DEFINITION of Beginning Market Value (BMV)

Beginning market value (BMV) is the valuation at which a property or investment should exchange at the date of origination, and then at the beginning of each subsequent period. The beginning market value at the start of every period is thus equal to the ending market value of the previous period. Here, the market value is based on what both the buyer and seller (effectively, the market), deem to be the true value of the property in question. Market value is similar to market price given that the market remains efficient and the players are rational.

This may be contrasted with the Ending Market Value (EMV), which is the value of an investment at the end of the investment period.

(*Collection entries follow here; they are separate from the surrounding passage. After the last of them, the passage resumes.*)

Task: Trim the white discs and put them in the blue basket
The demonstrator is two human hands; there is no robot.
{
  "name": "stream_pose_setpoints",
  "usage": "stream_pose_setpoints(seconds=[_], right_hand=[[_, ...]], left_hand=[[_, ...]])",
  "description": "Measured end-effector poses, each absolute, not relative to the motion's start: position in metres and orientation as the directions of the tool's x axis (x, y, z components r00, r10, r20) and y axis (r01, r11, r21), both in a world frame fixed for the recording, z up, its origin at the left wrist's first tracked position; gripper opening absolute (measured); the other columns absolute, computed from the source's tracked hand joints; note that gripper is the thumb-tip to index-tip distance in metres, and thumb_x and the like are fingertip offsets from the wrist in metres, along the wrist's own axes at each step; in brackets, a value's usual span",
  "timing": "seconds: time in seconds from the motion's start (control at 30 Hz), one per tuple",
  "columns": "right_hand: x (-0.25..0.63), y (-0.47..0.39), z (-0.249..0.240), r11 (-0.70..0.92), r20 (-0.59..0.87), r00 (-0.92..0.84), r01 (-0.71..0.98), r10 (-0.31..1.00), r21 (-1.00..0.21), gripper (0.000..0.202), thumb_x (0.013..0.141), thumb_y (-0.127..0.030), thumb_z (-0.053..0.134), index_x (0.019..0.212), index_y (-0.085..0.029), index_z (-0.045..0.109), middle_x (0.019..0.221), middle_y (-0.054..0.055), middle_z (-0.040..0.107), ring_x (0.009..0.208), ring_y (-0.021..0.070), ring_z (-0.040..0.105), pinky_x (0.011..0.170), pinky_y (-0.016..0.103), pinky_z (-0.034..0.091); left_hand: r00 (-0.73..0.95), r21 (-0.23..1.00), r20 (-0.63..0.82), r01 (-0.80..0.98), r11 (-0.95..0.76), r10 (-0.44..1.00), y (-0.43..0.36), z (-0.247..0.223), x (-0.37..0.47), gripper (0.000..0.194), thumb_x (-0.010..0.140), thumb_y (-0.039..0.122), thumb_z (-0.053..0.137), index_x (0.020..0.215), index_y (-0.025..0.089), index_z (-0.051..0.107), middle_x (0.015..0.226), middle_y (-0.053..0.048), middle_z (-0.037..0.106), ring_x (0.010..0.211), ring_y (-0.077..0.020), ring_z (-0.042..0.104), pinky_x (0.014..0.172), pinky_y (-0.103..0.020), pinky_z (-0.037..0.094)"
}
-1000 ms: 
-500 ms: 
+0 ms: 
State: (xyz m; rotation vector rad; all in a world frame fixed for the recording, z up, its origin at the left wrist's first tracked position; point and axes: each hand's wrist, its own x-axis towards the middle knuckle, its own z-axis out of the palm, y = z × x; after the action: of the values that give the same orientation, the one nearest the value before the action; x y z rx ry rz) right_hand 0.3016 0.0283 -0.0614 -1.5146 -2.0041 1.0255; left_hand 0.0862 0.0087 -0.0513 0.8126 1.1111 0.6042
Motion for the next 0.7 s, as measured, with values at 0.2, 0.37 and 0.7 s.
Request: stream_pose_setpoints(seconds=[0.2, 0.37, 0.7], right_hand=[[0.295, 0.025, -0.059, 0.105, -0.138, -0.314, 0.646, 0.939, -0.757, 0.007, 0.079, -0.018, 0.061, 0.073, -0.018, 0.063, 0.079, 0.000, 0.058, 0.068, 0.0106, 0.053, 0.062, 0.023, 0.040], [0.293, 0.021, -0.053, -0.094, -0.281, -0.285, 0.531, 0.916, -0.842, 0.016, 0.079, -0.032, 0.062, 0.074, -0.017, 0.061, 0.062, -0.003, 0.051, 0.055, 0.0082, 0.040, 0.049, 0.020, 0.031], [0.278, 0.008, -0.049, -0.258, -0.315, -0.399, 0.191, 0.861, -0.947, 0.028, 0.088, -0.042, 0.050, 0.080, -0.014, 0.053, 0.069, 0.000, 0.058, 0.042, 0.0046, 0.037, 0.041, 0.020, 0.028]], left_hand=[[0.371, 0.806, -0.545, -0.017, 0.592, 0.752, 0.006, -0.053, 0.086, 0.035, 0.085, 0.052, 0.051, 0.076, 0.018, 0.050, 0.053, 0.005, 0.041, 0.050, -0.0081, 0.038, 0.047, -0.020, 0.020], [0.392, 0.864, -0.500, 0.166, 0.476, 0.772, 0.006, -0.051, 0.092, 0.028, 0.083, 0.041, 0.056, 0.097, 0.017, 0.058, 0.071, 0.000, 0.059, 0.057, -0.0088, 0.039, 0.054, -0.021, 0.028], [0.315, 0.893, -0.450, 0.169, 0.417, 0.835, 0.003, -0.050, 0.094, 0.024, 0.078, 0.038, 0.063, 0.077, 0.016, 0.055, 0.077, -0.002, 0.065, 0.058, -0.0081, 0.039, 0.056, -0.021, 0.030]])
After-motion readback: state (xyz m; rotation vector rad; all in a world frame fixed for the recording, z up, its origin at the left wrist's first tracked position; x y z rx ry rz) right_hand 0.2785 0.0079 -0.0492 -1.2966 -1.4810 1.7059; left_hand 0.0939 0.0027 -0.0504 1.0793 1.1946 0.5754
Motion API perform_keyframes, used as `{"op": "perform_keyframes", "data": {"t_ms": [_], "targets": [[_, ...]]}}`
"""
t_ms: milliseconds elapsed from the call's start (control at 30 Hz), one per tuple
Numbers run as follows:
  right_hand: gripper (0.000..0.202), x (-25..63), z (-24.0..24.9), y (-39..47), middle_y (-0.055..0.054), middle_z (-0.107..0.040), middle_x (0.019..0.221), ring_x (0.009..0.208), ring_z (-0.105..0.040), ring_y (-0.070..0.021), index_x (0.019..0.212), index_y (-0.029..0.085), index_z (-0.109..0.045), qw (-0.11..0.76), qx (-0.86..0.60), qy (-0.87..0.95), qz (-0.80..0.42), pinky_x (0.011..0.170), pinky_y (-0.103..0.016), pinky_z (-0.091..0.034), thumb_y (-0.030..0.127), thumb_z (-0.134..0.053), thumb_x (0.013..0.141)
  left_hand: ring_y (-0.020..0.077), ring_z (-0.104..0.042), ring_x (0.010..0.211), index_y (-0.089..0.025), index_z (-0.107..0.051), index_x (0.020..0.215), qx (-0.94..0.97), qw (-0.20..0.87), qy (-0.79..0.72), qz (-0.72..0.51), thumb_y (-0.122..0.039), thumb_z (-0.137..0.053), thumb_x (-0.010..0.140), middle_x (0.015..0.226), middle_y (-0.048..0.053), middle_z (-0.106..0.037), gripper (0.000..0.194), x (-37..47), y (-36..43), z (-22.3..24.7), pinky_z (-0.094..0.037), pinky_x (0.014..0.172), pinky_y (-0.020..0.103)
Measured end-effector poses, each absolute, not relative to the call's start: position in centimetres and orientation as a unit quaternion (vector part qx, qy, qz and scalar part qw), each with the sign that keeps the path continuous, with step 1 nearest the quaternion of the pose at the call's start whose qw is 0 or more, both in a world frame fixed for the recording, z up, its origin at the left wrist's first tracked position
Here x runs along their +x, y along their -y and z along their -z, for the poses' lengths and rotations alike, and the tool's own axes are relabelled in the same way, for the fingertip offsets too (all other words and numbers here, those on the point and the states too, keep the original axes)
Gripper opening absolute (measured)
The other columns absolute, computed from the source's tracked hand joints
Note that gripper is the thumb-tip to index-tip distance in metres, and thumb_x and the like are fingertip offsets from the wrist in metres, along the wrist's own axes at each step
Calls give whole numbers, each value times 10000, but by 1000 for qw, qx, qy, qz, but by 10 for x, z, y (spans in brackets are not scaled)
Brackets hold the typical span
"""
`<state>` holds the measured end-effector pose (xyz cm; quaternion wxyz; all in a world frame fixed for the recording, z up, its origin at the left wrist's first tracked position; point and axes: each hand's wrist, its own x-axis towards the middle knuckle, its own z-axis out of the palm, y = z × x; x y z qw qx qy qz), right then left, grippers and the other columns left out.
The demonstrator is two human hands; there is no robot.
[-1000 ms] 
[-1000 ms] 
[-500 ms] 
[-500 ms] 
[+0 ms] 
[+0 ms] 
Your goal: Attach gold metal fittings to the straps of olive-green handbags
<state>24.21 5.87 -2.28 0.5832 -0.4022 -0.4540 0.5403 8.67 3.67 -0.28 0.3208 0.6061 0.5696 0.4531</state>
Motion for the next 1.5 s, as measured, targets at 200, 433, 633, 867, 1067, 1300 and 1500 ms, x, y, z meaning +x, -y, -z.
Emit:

In private equity, the ending market value, also called the residual value, is the remaining equity that a limited partner has in a fund. It may also be contrasted with average market value (AMV), which is the average value of an investment over a certain period.

BREAKING DOWN Beginning Market Value (BMV)

The beginning market value (BMV) is the total value of securities held in an investment account at the beginning of a reporting period, for instance each quarter. In an account with a number of investments including stocks, bonds, options, and mutual funds will have a BMV will typically be calculated for each asset type individually. It can also be referred to as the value of an investment at the time its position is first entered.

The BMV is simply the ending market value of the previous period. The ending market value of the previous period is calculated as the beginning market value at time t-1 multiplied by 1 plus the rate of returned over that period. By looking at the ending market value and comparing it to the beginning market value, we can see how much return we have made for the current period. These periodic returns can be linked together in a time-weighted rate of return to calculate a multi-period rate of return.

For example, assume that in time t=0 the beginning market value of a share of XYZ stock is $10.00. Returns are assessed on a monthly basis. After a month passes (time t=1), the market value of XYZ stock is $12.00. So the BMV for time t=0 is $10 and its EMV is $12.00, generating a 20% return on investment (ROI). $12.00 is therefore the beginning market value at time t=1, and so on.